私は、この式辞にあたり、「繋ぐ」という言葉を書きました。人と人とを繋ぐ、学校と町を繋ぐ、日本と世界を繋ぐ…これはまさに、なつめ学年の皆さんが、これまでの学びで実現してきたことです。

自ら行動し、全校生の心に虹をかけてきたこと、七日町を元気にするための灯(あかり)を大学生と共に作ってきたこと、山形の歴史を学び、過去と現在を繋いできたこと、希望を失いかけている方に美味しい食べ物のお裾分けを届けたこと、そして山形市とパートナーシップを結んで、サモアとの交流を続けてきたこと…そのすべてが、「繋ぐ」という強い志(こころざし)で貫かれています。

なつめ学年の皆さんが、この附属小学校で育んだ「繋ぐ」という強い志を、この山形に、日本に、そして世界に広げていきたいと思います。

争いや戦争をなくすことは、とても難しいことなのかも知れません。
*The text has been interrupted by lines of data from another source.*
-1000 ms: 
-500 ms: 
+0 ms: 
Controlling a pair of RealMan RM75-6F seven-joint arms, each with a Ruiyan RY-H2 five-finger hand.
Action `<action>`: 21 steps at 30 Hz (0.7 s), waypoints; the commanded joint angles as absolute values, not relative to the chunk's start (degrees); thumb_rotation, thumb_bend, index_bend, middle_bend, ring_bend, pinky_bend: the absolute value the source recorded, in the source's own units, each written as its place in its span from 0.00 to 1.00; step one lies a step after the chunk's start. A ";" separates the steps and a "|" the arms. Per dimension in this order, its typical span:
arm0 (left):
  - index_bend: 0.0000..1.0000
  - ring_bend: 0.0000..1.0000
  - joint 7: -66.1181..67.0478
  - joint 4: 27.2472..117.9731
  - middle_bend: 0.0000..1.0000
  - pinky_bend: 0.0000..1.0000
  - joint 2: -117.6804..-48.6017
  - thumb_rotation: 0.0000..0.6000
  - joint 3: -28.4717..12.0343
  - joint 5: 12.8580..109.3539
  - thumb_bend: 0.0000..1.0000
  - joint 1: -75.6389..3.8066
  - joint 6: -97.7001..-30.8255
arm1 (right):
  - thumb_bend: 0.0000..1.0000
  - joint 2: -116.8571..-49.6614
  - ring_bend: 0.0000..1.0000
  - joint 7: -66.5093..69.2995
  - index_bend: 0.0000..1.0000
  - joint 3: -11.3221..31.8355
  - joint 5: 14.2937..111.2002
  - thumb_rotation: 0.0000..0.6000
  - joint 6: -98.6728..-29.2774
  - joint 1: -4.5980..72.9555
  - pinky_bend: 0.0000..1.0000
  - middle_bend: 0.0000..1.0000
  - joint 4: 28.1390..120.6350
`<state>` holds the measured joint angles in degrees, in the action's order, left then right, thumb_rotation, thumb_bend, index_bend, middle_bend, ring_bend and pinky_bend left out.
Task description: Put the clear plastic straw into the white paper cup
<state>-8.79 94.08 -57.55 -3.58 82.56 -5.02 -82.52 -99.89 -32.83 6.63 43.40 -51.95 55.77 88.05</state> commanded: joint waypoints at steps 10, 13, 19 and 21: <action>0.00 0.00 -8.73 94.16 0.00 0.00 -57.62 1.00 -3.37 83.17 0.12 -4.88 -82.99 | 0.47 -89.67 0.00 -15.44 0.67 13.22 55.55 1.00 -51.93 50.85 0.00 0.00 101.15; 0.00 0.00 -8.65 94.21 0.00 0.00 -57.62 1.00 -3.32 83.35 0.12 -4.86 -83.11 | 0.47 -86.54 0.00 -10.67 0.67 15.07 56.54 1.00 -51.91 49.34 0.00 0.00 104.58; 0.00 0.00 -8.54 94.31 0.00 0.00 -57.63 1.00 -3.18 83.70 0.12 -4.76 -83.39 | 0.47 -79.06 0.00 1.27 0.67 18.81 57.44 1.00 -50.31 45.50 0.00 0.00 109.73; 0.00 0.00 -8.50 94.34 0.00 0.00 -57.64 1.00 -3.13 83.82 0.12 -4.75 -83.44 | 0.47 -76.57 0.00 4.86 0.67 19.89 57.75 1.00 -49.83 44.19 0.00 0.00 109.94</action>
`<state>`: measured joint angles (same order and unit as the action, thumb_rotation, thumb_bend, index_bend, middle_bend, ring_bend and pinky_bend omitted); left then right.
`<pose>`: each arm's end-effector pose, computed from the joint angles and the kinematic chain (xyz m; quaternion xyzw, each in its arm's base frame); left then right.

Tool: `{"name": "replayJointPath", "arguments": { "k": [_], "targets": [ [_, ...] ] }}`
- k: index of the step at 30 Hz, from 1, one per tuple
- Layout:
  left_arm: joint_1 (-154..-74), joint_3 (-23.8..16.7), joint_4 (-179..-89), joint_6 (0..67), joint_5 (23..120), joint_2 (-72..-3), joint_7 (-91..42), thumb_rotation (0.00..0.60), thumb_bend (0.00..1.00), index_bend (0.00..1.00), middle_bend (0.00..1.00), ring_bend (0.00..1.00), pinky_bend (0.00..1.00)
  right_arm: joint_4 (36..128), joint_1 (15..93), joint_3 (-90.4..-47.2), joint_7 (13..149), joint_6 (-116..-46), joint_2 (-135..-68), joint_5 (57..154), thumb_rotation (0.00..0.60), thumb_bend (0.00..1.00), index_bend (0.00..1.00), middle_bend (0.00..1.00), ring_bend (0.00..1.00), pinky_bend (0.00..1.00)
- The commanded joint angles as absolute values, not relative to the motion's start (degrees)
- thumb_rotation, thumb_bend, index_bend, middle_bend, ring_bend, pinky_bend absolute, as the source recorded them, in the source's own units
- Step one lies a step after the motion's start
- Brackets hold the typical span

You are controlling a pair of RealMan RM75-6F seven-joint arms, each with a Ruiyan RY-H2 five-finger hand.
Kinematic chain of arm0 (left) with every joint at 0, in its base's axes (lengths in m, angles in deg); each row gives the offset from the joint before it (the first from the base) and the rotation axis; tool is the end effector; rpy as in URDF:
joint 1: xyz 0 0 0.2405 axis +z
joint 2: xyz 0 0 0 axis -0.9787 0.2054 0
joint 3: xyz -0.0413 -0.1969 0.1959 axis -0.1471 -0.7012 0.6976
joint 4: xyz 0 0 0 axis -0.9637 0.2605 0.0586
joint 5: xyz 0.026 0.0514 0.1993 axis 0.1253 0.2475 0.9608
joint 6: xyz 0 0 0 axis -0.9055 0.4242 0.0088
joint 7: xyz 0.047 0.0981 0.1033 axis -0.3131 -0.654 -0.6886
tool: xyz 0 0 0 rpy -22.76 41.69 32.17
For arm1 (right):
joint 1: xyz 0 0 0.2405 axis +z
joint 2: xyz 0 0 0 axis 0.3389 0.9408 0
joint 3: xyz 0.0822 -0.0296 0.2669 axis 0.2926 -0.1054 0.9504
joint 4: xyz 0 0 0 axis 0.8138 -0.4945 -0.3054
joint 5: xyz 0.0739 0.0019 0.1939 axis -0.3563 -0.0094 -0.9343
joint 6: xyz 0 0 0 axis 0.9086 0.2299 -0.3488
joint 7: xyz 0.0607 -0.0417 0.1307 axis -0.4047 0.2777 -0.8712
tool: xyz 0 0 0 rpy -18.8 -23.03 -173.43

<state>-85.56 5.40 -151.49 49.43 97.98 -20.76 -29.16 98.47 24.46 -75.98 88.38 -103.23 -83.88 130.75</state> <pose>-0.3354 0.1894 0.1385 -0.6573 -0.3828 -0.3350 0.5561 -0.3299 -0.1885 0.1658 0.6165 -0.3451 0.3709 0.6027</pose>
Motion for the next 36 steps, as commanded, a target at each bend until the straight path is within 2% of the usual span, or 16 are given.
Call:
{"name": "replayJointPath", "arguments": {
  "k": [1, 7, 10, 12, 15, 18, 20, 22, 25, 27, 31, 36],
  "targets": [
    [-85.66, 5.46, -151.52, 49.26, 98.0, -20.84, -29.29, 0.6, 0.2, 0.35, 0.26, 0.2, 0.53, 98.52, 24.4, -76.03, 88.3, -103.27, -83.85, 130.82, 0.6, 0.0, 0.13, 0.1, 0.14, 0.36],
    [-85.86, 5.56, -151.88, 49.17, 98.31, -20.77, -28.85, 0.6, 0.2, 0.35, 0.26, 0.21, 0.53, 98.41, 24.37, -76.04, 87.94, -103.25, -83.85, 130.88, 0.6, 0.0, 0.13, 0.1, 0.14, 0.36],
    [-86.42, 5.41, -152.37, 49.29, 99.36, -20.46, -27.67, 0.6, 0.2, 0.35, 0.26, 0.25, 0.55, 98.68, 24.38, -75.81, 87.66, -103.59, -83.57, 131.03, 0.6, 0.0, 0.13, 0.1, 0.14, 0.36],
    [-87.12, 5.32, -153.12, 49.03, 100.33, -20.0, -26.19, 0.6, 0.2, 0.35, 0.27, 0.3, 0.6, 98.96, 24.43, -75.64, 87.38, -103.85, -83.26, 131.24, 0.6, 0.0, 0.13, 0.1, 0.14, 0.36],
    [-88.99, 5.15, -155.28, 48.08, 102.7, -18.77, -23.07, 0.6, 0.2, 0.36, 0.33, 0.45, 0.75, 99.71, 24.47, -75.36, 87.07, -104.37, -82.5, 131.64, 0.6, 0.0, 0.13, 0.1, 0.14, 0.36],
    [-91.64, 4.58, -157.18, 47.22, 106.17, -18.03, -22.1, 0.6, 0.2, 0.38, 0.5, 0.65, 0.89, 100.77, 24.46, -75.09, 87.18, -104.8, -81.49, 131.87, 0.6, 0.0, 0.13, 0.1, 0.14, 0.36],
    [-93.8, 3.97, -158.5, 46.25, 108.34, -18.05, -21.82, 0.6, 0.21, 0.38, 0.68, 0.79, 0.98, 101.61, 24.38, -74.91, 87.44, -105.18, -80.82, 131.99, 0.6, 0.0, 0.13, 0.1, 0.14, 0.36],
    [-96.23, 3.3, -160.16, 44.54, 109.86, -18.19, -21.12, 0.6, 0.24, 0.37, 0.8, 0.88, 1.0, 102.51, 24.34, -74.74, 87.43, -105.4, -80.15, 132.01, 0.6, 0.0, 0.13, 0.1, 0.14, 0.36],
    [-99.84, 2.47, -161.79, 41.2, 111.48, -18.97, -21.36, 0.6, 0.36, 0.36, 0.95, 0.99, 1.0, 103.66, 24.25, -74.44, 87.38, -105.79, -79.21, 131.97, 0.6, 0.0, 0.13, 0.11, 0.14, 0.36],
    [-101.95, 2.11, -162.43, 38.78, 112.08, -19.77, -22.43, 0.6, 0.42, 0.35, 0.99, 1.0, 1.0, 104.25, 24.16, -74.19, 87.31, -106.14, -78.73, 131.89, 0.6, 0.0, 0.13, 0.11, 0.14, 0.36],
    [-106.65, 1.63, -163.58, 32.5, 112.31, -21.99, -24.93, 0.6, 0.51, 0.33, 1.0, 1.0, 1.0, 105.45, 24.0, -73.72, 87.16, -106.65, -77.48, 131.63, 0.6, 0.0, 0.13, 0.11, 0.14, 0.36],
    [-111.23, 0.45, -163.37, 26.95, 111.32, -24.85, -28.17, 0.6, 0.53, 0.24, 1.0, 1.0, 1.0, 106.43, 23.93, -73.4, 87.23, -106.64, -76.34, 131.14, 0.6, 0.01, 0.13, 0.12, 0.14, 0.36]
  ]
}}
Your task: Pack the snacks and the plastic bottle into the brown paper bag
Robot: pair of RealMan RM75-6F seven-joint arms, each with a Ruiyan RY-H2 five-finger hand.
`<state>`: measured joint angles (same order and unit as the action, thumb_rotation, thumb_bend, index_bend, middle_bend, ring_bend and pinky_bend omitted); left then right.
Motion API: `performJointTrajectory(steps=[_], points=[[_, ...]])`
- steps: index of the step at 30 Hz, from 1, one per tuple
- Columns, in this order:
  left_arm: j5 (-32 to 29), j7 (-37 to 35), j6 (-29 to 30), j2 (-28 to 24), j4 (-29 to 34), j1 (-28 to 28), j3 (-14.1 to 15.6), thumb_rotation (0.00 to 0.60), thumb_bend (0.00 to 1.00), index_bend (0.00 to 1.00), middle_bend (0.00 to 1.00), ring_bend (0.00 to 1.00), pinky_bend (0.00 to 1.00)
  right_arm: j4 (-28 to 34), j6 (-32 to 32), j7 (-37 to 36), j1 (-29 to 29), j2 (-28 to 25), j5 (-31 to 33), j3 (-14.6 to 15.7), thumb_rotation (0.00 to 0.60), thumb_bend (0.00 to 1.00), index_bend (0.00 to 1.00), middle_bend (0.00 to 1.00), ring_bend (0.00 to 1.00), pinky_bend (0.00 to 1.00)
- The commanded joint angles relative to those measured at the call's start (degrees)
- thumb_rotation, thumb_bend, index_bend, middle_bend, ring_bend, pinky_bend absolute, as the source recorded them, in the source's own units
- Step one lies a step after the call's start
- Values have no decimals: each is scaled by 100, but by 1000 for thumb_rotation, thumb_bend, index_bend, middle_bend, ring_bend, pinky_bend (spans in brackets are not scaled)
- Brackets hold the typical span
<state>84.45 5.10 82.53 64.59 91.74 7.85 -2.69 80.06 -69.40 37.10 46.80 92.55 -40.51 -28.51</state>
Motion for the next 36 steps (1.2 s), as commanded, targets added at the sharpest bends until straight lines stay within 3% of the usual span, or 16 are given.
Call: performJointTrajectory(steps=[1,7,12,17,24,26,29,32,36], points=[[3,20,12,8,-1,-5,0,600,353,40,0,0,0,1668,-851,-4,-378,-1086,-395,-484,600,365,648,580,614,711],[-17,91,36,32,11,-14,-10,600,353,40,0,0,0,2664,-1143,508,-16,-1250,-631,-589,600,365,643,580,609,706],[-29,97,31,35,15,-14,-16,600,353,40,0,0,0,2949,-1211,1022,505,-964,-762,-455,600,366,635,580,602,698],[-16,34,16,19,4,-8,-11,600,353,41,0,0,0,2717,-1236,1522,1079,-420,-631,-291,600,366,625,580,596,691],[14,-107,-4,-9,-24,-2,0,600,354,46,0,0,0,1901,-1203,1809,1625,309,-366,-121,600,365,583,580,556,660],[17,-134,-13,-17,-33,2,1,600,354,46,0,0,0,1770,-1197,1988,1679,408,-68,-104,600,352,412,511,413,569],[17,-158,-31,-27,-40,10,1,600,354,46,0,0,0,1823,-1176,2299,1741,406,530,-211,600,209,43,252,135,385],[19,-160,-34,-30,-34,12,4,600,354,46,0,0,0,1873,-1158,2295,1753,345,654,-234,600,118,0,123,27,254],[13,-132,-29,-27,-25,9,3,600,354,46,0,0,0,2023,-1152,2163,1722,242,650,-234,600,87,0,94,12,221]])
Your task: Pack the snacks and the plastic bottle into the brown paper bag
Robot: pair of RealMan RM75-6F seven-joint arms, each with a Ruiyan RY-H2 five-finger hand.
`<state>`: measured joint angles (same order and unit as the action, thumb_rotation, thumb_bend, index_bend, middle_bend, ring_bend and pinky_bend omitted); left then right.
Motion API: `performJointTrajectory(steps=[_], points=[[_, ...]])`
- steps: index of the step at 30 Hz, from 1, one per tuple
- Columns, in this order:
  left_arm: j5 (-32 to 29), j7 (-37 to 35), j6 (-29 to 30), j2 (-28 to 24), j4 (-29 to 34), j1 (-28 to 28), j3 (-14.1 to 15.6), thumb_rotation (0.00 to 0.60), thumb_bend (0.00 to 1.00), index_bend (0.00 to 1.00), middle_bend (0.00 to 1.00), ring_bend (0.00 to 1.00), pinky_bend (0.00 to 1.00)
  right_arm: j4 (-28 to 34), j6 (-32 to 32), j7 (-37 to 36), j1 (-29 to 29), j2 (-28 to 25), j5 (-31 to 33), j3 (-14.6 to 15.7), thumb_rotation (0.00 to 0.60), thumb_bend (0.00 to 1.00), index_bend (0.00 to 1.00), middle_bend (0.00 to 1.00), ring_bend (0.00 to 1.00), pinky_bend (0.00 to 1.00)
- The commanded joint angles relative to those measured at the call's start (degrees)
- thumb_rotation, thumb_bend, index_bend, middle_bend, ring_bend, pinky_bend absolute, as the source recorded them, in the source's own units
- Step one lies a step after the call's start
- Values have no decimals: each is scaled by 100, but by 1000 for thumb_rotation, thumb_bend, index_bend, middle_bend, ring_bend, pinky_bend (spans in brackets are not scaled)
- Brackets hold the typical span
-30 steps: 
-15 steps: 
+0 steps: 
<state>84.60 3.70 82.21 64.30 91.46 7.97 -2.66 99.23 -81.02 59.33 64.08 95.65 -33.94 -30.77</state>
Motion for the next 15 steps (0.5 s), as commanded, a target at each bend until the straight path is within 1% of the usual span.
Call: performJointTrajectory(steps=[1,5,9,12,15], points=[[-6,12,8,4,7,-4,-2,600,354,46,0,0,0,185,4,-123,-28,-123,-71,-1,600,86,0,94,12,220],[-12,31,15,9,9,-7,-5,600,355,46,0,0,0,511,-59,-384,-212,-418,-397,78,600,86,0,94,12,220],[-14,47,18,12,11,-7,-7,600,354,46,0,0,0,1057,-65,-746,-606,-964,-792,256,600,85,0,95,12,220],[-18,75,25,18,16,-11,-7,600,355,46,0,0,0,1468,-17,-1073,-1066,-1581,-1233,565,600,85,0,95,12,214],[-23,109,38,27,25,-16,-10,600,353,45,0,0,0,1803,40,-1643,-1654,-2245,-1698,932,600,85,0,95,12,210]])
しかし、私たち一人一人が、なつめ学年の皆さんのように、心と心を繋ぐ、国と国を繋ぐ、そして今と未来を繋ぐという強い志をもって、あきらめずに一歩一歩前に進んでいきたい、そう強く思います、上海にいる高橋璃子さん、璃子さんもずっと私たちの「仲間」であり、「同志」です。

「なつめ」の花言葉は、「健康・英俊・若々しさ」です。「健やかでかしこく、未来に向かって挑戦し続ける若さに溢れた」皆さんの姿そのものです。これからも、人と人とを繋ぎ、美しい虹の向こうに続く、充実した人生を歩んでいってください。

皆さんの未来に、幸せが満ちあふれることを、ご家族の皆様とともに、心から、心から祈り、いつまでも、いつまでも応援しています。